Hancock explained that with six to seven seeds per foot “ there is very little opportunity to gain savings from not spraying between seeds since they’re so close together.

“When you cut that back to four seeds per foot, you can reduce your material sprayed by half (depending on the length of the band). When you’re down to two seeds per foot, you can reduce your chemical almost 75 percent.”

Researchers had little problem devising a prototype that could sense the seed traveling down the seed tube and then track it into the furrow. Devising something that could apply a quick burst of liquid fungicide very precisely at relatively high planting speeds, well, that was a bit of a challenge.

“When you figure that farmers are planting at 4 to 8 mph and with three to six seeds per foot, you’re planting 20 seeds to 50 seeds per second,” Hancock said. “That means our valve has to come on and off 50 times a second.
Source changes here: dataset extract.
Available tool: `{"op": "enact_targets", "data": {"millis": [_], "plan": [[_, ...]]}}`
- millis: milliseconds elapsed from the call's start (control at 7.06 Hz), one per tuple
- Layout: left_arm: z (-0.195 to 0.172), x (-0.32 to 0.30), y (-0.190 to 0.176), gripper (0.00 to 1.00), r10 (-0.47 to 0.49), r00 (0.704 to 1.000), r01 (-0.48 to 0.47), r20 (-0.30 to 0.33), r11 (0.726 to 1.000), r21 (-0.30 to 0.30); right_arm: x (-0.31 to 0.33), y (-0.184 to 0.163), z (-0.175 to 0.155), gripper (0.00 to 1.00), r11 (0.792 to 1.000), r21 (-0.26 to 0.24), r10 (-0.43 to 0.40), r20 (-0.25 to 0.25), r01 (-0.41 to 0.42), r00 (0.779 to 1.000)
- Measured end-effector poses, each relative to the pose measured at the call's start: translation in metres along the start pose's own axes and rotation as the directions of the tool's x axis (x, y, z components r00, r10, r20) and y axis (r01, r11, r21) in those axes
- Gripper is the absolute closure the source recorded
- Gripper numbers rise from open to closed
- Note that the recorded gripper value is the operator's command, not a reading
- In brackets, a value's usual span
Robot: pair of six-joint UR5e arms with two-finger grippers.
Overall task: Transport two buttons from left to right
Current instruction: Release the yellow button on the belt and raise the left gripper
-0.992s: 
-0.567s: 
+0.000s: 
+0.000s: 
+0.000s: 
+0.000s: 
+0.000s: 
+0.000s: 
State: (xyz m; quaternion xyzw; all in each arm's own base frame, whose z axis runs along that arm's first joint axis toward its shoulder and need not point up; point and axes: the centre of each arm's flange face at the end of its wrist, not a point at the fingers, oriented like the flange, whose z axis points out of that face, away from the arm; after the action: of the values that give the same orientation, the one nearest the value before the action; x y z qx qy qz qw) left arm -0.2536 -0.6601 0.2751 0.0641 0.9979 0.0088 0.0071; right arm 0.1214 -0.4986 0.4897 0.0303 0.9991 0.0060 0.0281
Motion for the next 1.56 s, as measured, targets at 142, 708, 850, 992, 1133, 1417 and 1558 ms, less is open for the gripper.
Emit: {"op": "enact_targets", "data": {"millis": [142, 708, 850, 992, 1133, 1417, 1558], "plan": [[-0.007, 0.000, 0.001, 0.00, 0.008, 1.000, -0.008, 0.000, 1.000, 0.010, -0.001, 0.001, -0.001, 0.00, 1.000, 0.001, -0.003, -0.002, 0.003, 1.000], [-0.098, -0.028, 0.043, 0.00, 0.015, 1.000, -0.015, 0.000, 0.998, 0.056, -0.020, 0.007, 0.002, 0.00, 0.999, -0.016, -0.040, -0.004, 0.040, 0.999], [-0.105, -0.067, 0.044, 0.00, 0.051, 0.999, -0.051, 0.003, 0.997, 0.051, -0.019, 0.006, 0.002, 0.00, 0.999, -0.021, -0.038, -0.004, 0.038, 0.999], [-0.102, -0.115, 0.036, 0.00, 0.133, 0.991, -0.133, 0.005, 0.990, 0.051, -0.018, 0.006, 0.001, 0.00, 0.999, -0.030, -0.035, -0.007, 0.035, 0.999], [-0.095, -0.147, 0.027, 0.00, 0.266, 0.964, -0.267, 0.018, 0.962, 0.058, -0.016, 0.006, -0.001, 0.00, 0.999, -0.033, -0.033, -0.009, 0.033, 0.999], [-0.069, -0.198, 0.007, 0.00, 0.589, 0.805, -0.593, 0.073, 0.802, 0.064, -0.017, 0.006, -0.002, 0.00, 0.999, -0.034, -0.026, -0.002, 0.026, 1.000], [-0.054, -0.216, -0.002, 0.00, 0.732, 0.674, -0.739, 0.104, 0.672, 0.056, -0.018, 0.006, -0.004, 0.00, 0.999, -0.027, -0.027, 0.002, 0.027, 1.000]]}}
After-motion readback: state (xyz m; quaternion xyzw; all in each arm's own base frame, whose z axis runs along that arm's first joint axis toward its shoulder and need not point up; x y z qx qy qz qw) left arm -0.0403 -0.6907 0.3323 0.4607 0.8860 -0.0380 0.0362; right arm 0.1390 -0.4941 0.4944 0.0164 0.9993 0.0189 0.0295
So we put a valve on the prototype model that opens and closes in 1/1000 of a second.”

Tests performed on a farm in Jackson, Tenn., showed no statistical differences between intermittent seed-specific applications of a liquid fungicide and a continuous band application, according to Hancock. “In fact, we saw the highest stand count in the intermittent areas.”

A check plot had only 10 seedlings per 60 feet of row, for a final stand count of less than one plant per 5 feet. All the plots were inoculated with pathogens.

The researchers then kicked up the test to see if the prototype could place the band on top of the seed under normal field conditions. They upped speed to 4 to 6 mph, increased the seeding rate and tried five band lengths.

The study showed that a 1-inch band hit the seed 75 percent of the time at 4 mph. At 3-seeds per foot, this equated to chemical savings of 75 percent.

“But the experts we talked to said we need to hit at least 90 percent of the seeds,” Hancock said. “We achieved this by going to a 2-inch band. At three seeds per foot “you still save 50 percent of your material.”

The unit is still several years from the market. It will be designed to retrofit on existing planters at around $200 per row.